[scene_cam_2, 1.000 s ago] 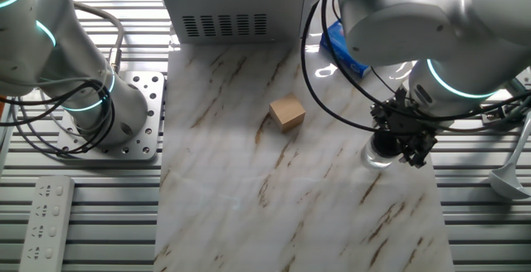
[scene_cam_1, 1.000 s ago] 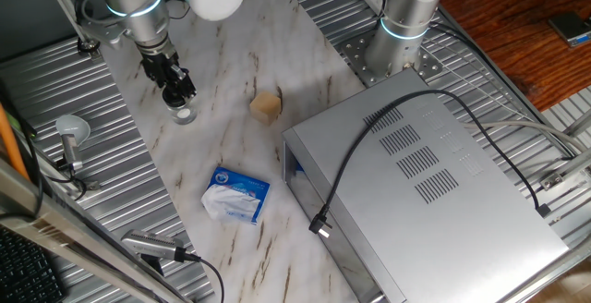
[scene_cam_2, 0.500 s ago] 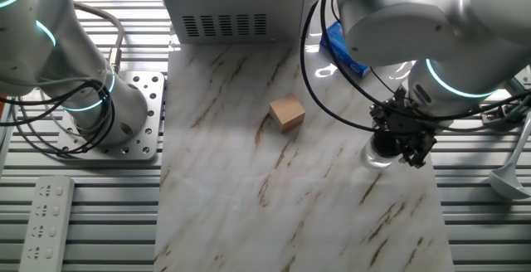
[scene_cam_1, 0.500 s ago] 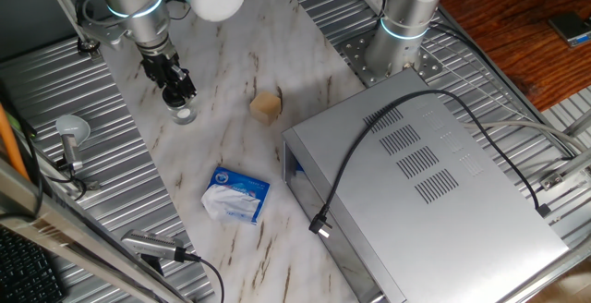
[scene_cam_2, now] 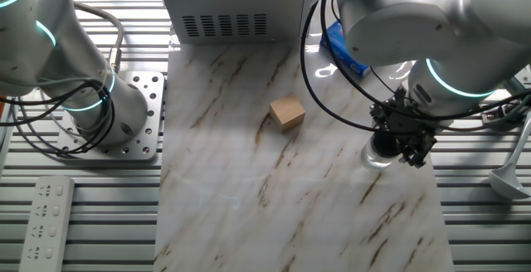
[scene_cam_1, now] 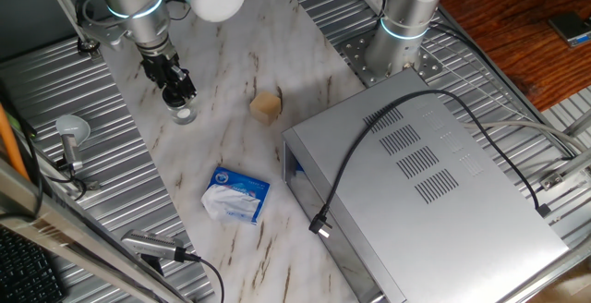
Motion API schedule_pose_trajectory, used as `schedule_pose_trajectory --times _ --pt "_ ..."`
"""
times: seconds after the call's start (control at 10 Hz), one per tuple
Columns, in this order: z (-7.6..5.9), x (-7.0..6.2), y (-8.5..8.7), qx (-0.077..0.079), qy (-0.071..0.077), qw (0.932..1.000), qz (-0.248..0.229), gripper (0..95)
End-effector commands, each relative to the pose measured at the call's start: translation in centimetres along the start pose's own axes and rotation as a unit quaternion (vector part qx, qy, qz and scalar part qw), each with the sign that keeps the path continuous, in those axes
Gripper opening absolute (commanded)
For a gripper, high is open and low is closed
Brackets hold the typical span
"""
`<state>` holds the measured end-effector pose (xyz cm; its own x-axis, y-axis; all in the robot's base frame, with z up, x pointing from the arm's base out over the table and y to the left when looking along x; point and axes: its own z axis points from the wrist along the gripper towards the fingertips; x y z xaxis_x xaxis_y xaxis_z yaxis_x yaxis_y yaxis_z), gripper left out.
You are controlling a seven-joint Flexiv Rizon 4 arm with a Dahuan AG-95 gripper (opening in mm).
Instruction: Unscrew the lid from the jar
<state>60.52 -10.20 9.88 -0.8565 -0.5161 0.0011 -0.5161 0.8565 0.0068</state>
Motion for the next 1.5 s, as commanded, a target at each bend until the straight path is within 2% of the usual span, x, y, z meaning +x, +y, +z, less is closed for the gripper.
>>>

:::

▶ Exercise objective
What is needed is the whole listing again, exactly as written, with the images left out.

▶ Finished task
[scene_cam_2, 1.000 s ago] 
[scene_cam_1, 1.000 s ago] 
[scene_cam_2, 0.500 s ago] 
[scene_cam_1, 0.500 s ago] 
[scene_cam_2, now] 
[scene_cam_1, now] 
Motion API schedule_pose_trajectory, used as `schedule_pose_trajectory --times _ --pt "_ ..."`
"""
times: seconds after the call's start (control at 10 Hz), one per tuple
Columns, in this order: z (-7.6..5.9), x (-7.0..6.2), y (-8.5..8.7), qx (-0.077..0.079), qy (-0.071..0.077), qw (0.932..1.000), qz (-0.248..0.229), gripper (0..95)
End-effector commands, each relative to the pose measured at the call's start: translation in centimetres along the start pose's own axes and rotation as a unit quaternion (vector part qx, qy, qz and scalar part qw), each with the sign that keeps the path continuous, in those axes
Gripper opening absolute (commanded)
For a gripper, high is open and low is closed
Brackets hold the typical span
"""
`<state>` holds the measured end-effector pose (xyz cm; its own x-axis, y-axis; all in the robot's base frame, with z up, x pointing from the arm's base out over the table and y to the left when looking along x; point and axes: its own z axis points from the wrist along the gripper towards the fingertips; x y z xaxis_x xaxis_y xaxis_z yaxis_x yaxis_y yaxis_z), gripper left out.
You are controlling a seven-joint Flexiv Rizon 4 arm with a Dahuan AG-95 gripper (opening in mm).
Instruction: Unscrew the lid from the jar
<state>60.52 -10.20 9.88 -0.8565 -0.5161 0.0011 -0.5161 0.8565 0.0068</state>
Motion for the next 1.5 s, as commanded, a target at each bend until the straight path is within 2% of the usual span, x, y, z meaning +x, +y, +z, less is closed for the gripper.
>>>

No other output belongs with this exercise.